L'entrée du sultan Mehmet II dans Constantinople par Jean-Joseph Benjamin Constant - 1876
L'entrée du sultan Mehmet II dans Constantinople par Jean-Joseph Benjamin Constant - 1876 © domaine public / Art Renewal Center Museum

Et l'empereur, anachronisme vivant, ne régnait plus que sur un domaine disloqué.
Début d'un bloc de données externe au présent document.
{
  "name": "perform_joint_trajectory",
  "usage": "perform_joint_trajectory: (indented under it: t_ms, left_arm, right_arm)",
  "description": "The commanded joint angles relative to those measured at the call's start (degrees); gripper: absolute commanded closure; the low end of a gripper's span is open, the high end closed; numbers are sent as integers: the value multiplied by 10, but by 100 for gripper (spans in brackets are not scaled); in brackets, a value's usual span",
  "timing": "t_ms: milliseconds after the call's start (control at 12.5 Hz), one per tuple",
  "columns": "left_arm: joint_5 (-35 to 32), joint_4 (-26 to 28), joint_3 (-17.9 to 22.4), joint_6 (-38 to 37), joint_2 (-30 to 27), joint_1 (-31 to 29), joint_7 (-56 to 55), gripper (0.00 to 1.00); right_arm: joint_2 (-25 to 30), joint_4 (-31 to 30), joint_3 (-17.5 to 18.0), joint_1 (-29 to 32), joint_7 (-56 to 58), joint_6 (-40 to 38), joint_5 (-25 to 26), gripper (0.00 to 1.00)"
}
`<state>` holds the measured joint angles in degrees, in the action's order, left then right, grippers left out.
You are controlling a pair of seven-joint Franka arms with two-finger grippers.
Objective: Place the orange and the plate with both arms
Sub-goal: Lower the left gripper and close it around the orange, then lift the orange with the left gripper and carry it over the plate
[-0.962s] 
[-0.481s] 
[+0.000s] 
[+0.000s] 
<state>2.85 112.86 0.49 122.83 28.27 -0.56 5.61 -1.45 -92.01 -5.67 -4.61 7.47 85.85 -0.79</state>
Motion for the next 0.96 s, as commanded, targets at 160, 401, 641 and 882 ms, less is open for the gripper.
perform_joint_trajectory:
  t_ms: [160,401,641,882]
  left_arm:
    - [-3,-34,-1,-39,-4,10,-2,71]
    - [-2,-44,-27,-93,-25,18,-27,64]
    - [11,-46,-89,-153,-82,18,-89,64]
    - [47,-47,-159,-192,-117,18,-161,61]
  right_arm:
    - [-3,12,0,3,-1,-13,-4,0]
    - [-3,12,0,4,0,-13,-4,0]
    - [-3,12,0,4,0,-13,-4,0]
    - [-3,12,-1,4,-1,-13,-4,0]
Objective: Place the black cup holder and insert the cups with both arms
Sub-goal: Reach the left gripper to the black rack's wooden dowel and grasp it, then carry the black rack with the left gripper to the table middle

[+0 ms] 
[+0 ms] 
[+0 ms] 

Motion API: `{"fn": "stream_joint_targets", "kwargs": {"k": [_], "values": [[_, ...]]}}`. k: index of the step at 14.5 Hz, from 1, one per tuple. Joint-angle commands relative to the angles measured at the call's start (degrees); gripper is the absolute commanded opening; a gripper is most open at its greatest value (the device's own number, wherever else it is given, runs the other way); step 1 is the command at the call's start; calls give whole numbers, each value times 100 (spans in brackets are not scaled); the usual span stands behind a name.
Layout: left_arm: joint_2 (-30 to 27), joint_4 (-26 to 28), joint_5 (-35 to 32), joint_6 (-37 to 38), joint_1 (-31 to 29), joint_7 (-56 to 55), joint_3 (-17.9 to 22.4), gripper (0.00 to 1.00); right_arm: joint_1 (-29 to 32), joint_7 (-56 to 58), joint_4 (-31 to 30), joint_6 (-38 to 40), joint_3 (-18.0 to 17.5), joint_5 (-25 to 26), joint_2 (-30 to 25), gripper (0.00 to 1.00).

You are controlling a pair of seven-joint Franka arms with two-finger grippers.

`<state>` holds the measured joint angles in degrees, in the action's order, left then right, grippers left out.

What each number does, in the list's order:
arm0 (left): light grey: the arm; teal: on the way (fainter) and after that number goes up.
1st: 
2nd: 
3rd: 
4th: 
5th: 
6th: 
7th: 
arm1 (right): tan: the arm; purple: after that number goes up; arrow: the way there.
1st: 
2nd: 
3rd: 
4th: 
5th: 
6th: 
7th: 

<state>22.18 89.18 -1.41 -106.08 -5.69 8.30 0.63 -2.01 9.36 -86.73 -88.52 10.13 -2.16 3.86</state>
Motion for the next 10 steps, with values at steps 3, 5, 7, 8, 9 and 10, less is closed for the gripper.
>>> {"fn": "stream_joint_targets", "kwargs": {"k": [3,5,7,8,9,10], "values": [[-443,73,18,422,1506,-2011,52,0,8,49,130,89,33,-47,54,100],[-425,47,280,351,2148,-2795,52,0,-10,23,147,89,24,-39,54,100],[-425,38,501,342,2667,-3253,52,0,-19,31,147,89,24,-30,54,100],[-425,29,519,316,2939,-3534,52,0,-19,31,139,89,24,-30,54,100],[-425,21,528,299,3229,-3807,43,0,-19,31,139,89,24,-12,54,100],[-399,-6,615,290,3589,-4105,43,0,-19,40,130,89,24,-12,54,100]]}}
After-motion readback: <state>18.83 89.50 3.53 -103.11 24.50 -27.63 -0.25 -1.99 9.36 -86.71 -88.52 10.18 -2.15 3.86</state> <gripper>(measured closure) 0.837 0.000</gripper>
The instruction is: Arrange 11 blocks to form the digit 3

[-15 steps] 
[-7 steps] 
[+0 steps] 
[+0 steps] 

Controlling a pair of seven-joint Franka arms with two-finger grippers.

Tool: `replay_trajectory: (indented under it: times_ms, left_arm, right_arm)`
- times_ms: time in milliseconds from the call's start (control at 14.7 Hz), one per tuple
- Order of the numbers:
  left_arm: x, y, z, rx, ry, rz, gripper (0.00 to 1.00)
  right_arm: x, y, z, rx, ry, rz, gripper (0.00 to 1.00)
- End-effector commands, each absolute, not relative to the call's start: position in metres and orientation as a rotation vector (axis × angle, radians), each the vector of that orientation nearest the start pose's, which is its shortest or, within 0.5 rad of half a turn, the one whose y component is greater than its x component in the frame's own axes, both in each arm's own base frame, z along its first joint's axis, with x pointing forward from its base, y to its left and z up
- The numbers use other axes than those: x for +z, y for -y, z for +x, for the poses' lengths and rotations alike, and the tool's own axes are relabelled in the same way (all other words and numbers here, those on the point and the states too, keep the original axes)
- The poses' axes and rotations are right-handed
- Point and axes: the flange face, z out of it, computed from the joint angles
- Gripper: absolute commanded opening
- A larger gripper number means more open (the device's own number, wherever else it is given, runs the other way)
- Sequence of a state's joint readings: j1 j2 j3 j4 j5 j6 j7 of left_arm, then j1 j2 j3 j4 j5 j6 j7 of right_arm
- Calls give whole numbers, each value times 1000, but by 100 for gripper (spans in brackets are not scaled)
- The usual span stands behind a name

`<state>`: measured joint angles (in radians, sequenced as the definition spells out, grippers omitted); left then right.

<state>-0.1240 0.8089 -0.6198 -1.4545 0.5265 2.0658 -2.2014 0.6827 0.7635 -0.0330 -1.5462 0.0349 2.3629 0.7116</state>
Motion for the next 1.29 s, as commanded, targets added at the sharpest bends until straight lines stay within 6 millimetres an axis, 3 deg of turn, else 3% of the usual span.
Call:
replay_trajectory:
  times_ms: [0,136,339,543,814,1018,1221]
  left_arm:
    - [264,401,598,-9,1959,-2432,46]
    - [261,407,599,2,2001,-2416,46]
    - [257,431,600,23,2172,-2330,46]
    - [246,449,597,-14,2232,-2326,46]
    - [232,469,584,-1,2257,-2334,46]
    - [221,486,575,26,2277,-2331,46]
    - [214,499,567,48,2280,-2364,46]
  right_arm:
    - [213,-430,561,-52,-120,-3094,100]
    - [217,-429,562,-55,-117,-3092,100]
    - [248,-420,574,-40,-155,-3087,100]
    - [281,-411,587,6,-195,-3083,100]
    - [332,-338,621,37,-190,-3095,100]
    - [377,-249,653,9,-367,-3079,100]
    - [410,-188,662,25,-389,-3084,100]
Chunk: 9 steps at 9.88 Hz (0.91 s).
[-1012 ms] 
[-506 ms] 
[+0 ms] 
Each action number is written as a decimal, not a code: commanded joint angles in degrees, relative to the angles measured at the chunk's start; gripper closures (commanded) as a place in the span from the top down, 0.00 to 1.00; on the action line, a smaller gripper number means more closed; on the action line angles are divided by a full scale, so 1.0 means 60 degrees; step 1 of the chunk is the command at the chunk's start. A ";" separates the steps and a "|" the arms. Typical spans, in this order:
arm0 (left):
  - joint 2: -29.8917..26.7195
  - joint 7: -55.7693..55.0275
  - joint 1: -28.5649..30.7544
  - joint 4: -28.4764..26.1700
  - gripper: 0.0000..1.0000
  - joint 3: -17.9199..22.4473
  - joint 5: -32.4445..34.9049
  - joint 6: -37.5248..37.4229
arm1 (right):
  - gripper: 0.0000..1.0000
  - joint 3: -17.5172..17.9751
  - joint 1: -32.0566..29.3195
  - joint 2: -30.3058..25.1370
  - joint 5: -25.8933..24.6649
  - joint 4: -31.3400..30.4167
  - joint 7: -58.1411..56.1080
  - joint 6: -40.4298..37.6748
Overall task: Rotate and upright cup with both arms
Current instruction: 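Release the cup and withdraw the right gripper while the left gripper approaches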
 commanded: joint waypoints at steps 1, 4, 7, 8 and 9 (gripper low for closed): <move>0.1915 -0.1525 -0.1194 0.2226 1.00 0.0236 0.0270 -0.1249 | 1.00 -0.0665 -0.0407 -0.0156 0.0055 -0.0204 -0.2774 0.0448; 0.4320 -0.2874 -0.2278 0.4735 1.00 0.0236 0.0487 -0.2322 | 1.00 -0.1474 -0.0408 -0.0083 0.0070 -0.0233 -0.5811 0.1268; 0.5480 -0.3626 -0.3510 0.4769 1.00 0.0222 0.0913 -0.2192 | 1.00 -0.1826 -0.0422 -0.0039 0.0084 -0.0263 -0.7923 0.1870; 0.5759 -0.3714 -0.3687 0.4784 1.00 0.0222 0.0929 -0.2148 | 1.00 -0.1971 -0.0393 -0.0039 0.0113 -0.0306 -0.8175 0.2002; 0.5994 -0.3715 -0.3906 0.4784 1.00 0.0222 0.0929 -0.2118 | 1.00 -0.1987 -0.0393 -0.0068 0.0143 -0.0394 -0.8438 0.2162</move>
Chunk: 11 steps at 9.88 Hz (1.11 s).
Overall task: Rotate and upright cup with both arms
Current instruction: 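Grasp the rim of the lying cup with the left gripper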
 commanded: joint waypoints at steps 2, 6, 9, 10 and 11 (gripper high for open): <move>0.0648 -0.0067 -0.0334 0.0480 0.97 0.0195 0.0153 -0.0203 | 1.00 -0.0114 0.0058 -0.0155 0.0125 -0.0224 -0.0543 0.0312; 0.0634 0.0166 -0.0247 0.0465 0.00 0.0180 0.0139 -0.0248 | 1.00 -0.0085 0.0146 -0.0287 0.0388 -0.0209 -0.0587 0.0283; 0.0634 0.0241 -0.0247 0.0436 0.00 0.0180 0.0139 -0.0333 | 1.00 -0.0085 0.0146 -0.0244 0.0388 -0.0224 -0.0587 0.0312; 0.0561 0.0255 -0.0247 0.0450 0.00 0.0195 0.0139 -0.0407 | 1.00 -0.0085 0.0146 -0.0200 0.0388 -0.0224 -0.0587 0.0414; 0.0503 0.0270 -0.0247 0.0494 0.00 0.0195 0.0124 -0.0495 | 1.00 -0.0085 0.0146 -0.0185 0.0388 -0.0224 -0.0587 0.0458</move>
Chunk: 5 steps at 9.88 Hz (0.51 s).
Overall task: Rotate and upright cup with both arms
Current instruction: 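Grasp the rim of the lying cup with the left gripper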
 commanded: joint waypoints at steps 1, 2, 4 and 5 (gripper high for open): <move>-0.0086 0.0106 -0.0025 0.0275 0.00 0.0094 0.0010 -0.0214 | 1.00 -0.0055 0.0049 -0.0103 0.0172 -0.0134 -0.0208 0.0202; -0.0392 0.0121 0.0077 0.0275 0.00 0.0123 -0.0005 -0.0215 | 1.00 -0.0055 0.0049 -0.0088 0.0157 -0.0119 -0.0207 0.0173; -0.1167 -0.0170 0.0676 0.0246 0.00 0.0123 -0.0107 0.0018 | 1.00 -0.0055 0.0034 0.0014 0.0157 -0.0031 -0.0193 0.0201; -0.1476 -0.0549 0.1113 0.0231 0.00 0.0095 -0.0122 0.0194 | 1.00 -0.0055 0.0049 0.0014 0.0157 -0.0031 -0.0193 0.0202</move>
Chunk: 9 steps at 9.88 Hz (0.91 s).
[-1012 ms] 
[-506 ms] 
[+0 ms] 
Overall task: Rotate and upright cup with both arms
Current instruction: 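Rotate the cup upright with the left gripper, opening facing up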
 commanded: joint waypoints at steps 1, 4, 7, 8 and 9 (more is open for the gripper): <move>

Depuis 1371, il payait tribut au sultan, lequel menaçait régulièrement de porter le coup ultime, retenu seulement par d'autres urgences.

D'un côté, on peut donc dire que la date de 1453 n'a d'importance que relative. Mais, d'une autre, maintenir qu'elle eut son importance. La fin du vieil empire à dimension œcuménique coupe vraiment les ponts qui auraient pu être reconstruits entre l'orthodoxie et Rome ; quant à l'espace politique grec, auquel l'empire avait fini par se réduire, il s'enfonce dans la clandestinité : les Grecs de 2013 ressentent encore cette humiliation qu'ils attribuent volontiers à l'égoïsme occidental.

Les Turcs, en revanche, se souviennent qu'ils y ont gagné une capitale prestigieuse, dans une position géographique magnifique. Quel est le titre du film le plus coûteux du cinéma turc, 6 ou 7 millions de spectateurs en 2012, parmi lesquels le Premier ministre Erdogan, ravi ? Fetih 1453... La conquête 1453.